§ **Problem statement**
Print out each record, keeping it identical to the original.

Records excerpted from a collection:
+ + + + +

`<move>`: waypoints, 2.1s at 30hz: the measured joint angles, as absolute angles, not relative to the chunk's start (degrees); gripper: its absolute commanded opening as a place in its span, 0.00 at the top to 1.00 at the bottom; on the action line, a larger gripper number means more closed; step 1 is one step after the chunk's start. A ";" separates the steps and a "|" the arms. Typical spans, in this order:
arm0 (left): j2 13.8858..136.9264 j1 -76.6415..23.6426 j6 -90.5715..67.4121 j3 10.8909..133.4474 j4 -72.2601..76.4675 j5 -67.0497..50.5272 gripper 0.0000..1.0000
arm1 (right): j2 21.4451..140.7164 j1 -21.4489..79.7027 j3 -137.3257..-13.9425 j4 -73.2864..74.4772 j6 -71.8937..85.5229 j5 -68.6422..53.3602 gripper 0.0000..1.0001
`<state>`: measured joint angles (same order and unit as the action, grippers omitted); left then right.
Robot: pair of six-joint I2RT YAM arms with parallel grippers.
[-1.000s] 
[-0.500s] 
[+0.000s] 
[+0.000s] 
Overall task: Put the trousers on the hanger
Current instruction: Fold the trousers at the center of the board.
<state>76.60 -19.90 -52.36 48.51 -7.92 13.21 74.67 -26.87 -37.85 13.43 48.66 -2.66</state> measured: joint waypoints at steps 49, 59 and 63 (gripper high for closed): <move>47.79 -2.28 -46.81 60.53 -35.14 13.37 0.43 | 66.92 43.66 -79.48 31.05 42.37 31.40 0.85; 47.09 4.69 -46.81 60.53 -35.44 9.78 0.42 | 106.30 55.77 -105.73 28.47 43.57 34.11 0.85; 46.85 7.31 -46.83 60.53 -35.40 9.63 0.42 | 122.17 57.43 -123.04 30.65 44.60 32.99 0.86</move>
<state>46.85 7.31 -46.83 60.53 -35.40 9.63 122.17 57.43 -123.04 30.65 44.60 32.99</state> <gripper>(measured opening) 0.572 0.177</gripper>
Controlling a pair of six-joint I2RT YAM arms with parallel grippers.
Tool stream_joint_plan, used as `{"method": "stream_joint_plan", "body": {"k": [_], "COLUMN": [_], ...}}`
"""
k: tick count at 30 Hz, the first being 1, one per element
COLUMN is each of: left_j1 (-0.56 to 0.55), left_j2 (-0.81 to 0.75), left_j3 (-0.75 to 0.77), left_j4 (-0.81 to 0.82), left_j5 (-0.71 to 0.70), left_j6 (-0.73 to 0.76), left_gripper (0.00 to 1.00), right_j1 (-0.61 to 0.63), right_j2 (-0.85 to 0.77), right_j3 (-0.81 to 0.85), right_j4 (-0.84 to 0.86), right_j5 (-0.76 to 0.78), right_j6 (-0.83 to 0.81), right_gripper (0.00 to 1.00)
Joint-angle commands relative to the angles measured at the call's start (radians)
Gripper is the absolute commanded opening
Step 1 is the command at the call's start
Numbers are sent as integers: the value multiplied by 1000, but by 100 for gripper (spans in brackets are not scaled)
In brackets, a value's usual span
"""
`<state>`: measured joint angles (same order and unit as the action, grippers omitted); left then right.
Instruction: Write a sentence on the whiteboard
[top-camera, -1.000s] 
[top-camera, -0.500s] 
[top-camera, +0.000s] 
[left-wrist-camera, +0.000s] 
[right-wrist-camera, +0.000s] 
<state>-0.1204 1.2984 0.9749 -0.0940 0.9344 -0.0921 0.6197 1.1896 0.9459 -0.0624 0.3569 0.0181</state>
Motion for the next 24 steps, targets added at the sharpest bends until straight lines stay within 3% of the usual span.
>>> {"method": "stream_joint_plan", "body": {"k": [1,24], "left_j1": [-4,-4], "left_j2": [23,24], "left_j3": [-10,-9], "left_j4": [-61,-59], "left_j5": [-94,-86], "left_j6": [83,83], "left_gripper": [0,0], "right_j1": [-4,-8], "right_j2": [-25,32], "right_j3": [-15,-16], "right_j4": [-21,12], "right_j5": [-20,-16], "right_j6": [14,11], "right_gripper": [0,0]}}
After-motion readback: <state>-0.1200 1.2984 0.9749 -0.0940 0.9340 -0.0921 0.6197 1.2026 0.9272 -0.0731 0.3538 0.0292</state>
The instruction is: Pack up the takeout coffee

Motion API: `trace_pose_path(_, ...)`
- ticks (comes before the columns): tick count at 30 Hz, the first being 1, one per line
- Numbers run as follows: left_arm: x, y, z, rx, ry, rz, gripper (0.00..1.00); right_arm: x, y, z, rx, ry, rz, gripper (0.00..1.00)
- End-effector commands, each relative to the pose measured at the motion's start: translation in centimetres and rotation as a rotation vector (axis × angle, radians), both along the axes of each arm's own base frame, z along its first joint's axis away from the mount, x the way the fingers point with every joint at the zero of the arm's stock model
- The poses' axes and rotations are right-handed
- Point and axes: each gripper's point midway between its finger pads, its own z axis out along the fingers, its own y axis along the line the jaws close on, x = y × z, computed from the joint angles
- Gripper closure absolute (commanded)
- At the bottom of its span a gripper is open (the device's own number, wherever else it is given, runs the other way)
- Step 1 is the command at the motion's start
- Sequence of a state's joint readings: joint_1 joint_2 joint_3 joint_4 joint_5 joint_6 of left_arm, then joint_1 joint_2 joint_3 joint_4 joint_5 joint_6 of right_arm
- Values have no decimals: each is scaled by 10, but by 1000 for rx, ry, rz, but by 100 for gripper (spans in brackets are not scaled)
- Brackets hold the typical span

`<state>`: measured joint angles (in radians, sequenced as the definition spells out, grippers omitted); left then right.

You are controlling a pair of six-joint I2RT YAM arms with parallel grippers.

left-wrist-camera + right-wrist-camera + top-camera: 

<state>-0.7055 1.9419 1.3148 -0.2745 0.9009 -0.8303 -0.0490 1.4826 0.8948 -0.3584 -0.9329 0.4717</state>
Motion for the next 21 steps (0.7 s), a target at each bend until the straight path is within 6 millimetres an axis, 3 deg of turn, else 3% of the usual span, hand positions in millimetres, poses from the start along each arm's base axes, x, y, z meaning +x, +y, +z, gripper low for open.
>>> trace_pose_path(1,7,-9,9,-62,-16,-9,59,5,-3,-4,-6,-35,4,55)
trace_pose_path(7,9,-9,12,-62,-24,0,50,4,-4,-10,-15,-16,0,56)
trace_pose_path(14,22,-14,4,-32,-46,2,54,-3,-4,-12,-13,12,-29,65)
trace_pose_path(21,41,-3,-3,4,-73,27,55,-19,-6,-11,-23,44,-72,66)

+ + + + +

§ **Exercise response**
`<move>`: waypoints, 2.1s at 30hz: the measured joint angles, as absolute angles, not relative to the chunk's start (degrees); gripper: its absolute commanded opening as a place in its span, 0.00 at the top to 1.00 at the bottom; on the action line, a larger gripper number means more closed; step 1 is one step after the chunk's start. A ";" separates the steps and a "|" the arms. Typical spans, in this order:
arm0 (left): j2 13.8858..136.9264 j1 -76.6415..23.6426 j6 -90.5715..67.4121 j3 10.8909..133.4474 j4 -72.2601..76.4675 j5 -67.0497..50.5272 gripper 0.0000..1.0000
arm1 (right): j2 21.4451..140.7164 j1 -21.4489..79.7027 j3 -137.3257..-13.9425 j4 -73.2864..74.4772 j6 -71.8937..85.5229 j5 -68.6422..53.3602 gripper 0.0000..1.0001
`<state>`: measured joint angles (same order and unit as the action, grippers omitted); left then right.
Robot: pair of six-joint I2RT YAM arms with parallel grippers.
[-1.000s] 
[-0.500s] 
[+0.000s] 
[+0.000s] 
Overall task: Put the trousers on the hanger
Current instruction: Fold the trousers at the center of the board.
<state>76.60 -19.90 -52.36 48.51 -7.92 13.21 74.67 -26.87 -37.85 13.43 48.66 -2.66</state> measured: joint waypoints at steps 49, 59 and 63 (gripper high for closed): <move>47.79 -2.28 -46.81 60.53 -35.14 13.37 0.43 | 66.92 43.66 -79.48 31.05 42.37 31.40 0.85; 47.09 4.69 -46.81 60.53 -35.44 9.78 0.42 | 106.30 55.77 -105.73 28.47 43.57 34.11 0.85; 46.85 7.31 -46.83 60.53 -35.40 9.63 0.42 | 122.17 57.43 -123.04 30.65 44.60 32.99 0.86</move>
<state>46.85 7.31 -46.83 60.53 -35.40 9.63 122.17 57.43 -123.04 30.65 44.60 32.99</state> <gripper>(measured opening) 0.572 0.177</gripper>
Controlling a pair of six-joint I2RT YAM arms with parallel grippers.
Tool stream_joint_plan, used as `{"method": "stream_joint_plan", "body": {"k": [_], "COLUMN": [_], ...}}`
"""
k: tick count at 30 Hz, the first being 1, one per element
COLUMN is each of: left_j1 (-0.56 to 0.55), left_j2 (-0.81 to 0.75), left_j3 (-0.75 to 0.77), left_j4 (-0.81 to 0.82), left_j5 (-0.71 to 0.70), left_j6 (-0.73 to 0.76), left_gripper (0.00 to 1.00), right_j1 (-0.61 to 0.63), right_j2 (-0.85 to 0.77), right_j3 (-0.81 to 0.85), right_j4 (-0.84 to 0.86), right_j5 (-0.76 to 0.78), right_j6 (-0.83 to 0.81), right_gripper (0.00 to 1.00)
Joint-angle commands relative to the angles measured at the call's start (radians)
Gripper is the absolute commanded opening
Step 1 is the command at the call's start
Numbers are sent as integers: the value multiplied by 1000, but by 100 for gripper (spans in brackets are not scaled)
In brackets, a value's usual span
"""
`<state>`: measured joint angles (same order and unit as the action, grippers omitted); left then right.
Instruction: Write a sentence on the whiteboard
[top-camera, -1.000s] 
[top-camera, -0.500s] 
[top-camera, +0.000s] 
[left-wrist-camera, +0.000s] 
[right-wrist-camera, +0.000s] 
<state>-0.1204 1.2984 0.9749 -0.0940 0.9344 -0.0921 0.6197 1.1896 0.9459 -0.0624 0.3569 0.0181</state>
Motion for the next 24 steps, targets added at the sharpest bends until straight lines stay within 3% of the usual span.
>>> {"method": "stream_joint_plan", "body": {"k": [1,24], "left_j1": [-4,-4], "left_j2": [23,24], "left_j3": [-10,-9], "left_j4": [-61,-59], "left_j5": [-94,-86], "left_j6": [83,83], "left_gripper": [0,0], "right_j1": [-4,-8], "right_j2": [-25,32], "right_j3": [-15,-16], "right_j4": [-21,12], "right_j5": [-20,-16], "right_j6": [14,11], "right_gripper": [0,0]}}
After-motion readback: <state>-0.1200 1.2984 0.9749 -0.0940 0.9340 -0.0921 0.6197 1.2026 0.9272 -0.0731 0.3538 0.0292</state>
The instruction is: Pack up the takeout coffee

Motion API: `trace_pose_path(_, ...)`
- ticks (comes before the columns): tick count at 30 Hz, the first being 1, one per line
- Numbers run as follows: left_arm: x, y, z, rx, ry, rz, gripper (0.00..1.00); right_arm: x, y, z, rx, ry, rz, gripper (0.00..1.00)
- End-effector commands, each relative to the pose measured at the motion's start: translation in centimetres and rotation as a rotation vector (axis × angle, radians), both along the axes of each arm's own base frame, z along its first joint's axis away from the mount, x the way the fingers point with every joint at the zero of the arm's stock model
- The poses' axes and rotations are right-handed
- Point and axes: each gripper's point midway between its finger pads, its own z axis out along the fingers, its own y axis along the line the jaws close on, x = y × z, computed from the joint angles
- Gripper closure absolute (commanded)
- At the bottom of its span a gripper is open (the device's own number, wherever else it is given, runs the other way)
- Step 1 is the command at the motion's start
- Sequence of a state's joint readings: joint_1 joint_2 joint_3 joint_4 joint_5 joint_6 of left_arm, then joint_1 joint_2 joint_3 joint_4 joint_5 joint_6 of right_arm
- Values have no decimals: each is scaled by 10, but by 1000 for rx, ry, rz, but by 100 for gripper (spans in brackets are not scaled)
- Brackets hold the typical span

`<state>`: measured joint angles (in radians, sequenced as the definition spells out, grippers omitted); left then right.

You are controlling a pair of six-joint I2RT YAM arms with parallel grippers.

left-wrist-camera + right-wrist-camera + top-camera: 

<state>-0.7055 1.9419 1.3148 -0.2745 0.9009 -0.8303 -0.0490 1.4826 0.8948 -0.3584 -0.9329 0.4717</state>
Motion for the next 21 steps (0.7 s), a target at each bend until the straight path is within 6 millimetres an axis, 3 deg of turn, else 3% of the usual span, hand positions in millimetres, poses from the start along each arm's base axes, x, y, z meaning +x, +y, +z, gripper low for open.
>>> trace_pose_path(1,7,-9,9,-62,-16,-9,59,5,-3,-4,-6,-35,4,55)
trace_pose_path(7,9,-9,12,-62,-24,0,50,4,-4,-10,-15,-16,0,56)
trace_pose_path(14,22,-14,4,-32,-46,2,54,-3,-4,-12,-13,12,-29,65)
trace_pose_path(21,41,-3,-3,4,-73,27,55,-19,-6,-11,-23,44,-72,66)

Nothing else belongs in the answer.